Tumbleweed had approximately 2,300 enterprise and government customers. Their market focus had been in the financial services, health care, and government.
In 2005, Tumbleweed earned approximately $US 50 million in gross revenue from the sale of their products and services. Of that, approximately $US 3 million was from licensing their patents.[7]
In 2006, Tumbleweed reported $US 62 million in revenue, with revenue growth over one year of 24%.[8]
In 2007, Tumbleweed reported $US 57.50 million in revenue, with revenue growth over one year of -7.30%.[8]

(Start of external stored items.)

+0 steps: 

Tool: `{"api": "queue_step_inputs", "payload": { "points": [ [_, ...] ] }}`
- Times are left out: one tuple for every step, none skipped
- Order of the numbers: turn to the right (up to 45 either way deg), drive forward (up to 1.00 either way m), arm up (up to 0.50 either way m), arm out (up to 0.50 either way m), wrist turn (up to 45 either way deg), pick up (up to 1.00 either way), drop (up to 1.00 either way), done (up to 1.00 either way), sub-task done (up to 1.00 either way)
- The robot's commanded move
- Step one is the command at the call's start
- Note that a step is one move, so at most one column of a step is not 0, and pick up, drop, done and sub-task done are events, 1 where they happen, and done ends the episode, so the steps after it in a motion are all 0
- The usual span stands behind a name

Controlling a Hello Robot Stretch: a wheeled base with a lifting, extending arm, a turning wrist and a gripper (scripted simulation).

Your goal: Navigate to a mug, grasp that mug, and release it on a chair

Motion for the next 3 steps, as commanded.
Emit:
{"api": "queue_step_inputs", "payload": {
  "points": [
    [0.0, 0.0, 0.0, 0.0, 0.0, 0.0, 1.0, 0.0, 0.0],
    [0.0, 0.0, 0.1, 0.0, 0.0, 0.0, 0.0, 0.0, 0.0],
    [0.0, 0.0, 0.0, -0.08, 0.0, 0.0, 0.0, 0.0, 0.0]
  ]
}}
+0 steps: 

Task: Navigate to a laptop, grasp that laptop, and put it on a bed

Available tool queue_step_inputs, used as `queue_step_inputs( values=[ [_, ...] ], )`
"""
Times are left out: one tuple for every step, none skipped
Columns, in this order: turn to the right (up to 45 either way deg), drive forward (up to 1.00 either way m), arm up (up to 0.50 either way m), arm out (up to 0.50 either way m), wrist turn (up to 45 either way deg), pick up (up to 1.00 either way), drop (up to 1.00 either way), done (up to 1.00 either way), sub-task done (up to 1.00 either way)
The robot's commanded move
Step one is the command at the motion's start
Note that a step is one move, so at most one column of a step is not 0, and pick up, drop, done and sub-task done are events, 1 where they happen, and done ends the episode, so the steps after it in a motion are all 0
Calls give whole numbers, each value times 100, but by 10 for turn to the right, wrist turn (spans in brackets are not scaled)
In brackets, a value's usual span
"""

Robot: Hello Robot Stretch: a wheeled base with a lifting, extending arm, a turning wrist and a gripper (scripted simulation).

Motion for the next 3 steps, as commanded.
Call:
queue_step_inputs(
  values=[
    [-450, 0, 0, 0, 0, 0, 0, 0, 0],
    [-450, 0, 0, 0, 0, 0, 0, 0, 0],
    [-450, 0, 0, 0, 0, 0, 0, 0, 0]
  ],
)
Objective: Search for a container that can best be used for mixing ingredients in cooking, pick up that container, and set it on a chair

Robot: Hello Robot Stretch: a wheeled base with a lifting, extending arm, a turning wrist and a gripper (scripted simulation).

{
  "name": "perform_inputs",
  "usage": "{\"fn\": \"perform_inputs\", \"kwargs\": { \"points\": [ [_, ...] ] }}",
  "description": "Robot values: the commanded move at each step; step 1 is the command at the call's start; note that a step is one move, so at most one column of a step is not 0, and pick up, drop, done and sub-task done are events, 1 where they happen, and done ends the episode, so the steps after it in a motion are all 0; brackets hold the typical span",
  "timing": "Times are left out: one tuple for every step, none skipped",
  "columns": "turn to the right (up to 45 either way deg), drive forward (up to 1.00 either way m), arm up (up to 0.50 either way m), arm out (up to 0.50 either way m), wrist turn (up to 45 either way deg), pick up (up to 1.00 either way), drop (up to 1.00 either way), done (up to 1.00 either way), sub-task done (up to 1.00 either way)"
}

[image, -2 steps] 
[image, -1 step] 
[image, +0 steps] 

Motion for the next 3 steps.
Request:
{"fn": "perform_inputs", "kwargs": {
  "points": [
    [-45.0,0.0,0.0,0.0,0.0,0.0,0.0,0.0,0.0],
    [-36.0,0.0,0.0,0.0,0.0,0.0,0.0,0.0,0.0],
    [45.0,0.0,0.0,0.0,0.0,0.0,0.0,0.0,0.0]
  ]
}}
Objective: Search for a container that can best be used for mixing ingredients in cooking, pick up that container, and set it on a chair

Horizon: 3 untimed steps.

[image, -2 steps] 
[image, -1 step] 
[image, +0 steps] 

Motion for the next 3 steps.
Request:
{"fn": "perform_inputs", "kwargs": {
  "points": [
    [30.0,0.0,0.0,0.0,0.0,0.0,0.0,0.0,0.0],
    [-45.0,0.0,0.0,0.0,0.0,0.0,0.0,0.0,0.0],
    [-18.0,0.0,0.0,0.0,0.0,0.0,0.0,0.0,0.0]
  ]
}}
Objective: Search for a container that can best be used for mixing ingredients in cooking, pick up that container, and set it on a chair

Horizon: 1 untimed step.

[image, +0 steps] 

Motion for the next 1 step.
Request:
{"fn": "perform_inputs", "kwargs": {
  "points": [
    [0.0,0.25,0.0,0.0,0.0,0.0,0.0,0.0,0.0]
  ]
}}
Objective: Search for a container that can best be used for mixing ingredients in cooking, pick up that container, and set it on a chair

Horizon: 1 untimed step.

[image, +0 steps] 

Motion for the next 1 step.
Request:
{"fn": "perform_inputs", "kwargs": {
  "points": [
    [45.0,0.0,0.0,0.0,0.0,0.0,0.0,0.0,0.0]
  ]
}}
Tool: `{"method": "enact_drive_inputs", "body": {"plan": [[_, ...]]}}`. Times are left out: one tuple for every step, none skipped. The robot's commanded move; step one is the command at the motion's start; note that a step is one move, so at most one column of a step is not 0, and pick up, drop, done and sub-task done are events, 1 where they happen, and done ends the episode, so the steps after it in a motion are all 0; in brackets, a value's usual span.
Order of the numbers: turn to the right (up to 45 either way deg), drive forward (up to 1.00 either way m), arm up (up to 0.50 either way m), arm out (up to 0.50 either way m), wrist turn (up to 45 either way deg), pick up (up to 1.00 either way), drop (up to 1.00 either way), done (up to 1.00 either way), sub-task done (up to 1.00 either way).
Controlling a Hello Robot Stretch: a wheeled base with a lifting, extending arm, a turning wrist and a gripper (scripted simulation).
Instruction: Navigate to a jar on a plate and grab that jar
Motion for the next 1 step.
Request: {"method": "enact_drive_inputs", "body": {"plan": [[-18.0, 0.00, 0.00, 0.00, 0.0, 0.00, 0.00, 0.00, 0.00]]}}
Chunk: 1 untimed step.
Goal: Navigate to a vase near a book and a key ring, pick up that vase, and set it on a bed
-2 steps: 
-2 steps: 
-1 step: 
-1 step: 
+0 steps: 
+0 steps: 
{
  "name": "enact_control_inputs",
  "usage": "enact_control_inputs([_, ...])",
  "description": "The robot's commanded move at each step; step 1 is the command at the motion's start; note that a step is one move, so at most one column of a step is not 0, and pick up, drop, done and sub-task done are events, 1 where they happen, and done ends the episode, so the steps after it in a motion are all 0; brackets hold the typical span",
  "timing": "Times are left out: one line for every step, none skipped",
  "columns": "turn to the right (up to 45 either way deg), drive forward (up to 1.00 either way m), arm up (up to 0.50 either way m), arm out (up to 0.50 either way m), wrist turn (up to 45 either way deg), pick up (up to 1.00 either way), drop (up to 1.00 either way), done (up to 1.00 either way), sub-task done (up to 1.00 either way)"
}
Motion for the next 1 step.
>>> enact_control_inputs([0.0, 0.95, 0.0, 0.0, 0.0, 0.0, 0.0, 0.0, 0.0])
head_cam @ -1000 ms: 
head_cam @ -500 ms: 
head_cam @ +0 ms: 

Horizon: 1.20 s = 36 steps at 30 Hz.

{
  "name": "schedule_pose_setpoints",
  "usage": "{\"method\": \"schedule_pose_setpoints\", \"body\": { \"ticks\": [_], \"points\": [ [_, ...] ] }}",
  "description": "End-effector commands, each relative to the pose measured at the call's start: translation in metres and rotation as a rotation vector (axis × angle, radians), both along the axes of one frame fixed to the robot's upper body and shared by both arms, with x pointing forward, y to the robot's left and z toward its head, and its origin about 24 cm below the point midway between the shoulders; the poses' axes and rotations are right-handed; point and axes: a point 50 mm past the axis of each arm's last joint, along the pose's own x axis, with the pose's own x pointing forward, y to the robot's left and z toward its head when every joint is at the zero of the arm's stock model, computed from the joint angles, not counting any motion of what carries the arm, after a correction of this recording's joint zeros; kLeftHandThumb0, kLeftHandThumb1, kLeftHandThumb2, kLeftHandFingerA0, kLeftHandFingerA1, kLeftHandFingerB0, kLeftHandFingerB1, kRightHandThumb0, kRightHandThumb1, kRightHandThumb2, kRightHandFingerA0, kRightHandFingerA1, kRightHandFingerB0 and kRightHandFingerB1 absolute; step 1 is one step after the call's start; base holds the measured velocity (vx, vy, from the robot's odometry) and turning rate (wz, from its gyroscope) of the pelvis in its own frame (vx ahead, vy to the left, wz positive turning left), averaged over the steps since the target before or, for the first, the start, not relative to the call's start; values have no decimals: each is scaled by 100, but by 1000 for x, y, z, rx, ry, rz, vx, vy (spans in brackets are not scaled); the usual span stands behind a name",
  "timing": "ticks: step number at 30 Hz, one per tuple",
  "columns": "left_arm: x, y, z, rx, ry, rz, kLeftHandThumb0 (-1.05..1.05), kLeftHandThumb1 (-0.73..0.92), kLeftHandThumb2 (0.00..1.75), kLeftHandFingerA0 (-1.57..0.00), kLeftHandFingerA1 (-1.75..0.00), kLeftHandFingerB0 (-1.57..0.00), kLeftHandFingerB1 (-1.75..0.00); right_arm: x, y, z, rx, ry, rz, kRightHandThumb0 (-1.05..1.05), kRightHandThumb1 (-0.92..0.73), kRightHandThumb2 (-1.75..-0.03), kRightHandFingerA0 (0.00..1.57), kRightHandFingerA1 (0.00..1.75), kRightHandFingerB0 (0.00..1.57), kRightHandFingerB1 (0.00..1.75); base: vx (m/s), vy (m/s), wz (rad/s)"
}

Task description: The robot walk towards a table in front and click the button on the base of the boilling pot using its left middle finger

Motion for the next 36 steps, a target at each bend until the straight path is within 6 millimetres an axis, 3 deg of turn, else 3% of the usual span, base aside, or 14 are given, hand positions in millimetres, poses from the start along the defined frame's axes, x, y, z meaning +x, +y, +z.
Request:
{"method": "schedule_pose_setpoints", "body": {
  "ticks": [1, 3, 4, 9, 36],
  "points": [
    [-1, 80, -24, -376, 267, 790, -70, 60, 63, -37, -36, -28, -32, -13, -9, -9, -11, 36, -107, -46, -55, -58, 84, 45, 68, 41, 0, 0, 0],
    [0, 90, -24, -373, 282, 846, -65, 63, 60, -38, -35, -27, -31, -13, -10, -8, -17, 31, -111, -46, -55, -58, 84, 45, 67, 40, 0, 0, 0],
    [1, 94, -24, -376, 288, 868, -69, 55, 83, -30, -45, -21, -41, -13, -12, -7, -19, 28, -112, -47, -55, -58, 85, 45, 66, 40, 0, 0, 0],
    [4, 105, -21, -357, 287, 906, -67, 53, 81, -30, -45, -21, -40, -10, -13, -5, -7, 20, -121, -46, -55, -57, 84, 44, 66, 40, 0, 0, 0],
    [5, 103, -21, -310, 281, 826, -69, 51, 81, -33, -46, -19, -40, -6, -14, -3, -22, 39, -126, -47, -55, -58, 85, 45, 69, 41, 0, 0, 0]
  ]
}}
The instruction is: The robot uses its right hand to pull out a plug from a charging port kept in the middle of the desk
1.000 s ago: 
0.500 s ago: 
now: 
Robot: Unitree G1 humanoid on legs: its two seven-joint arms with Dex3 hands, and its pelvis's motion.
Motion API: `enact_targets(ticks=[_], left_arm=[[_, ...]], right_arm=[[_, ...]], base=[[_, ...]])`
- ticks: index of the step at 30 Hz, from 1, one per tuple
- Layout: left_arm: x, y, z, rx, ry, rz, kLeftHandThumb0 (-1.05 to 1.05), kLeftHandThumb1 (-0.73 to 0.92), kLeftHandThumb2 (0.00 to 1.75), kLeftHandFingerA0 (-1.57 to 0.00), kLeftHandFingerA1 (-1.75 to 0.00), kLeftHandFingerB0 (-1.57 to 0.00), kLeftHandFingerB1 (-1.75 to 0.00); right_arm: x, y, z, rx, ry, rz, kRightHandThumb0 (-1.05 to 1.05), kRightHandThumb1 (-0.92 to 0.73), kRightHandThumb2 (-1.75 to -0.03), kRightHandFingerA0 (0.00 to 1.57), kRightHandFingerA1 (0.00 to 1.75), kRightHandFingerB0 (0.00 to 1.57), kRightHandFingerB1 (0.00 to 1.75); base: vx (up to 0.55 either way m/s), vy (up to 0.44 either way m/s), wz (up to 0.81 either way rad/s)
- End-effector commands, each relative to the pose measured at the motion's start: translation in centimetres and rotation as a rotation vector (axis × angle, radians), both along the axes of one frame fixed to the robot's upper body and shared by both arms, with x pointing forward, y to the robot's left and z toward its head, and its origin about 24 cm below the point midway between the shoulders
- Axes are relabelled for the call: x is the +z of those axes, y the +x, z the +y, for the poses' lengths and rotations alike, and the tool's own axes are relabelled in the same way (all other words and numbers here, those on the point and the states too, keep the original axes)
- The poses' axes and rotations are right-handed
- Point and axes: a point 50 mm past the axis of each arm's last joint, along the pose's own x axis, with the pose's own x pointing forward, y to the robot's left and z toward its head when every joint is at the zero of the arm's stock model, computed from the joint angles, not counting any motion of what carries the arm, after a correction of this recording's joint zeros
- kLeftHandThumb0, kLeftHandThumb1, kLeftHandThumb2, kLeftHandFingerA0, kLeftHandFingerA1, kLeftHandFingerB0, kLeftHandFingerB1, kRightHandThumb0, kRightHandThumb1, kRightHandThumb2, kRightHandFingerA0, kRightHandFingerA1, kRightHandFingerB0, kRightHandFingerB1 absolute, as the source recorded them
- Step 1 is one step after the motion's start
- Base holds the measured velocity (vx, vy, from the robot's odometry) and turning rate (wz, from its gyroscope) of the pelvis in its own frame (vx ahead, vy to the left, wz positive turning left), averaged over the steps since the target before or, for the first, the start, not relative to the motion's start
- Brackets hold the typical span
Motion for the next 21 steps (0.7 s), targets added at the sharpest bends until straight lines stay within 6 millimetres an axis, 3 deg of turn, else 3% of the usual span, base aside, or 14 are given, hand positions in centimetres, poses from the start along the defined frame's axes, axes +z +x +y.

US patent 6192407 is one of several owned by Tumbleweed that relates to document delivery systems that generate a unique URL for intended recipients of a document in order to deliver that document. Tumbleweed has licensed this and related patents in their patent portfolio to 29 companies.[11] They filed several patent infringementlawsuits. Those that have been sued include:
PayPal,[12] This suit has been settled. Terms of the settlement have not been disclosed.
Hallmark Cards,[13] This suit has been settled. Hallmark agreed to take a license.
Yahoo! and HSBC Bank USA,[14] This suit has been settled. The terms have been described by Yahoo! and HSBC lawyers as favorable to Yahoo! and HSBC.
DST Systems and NewRiver[15] This suit has been settled. DST Systems and NewRiver will pay Tumbleweed four cents for each delivery of electronic information using a personalized, trackable URL.
Overall, Tumbleweed earns about 6% of its revenue from patent licensing.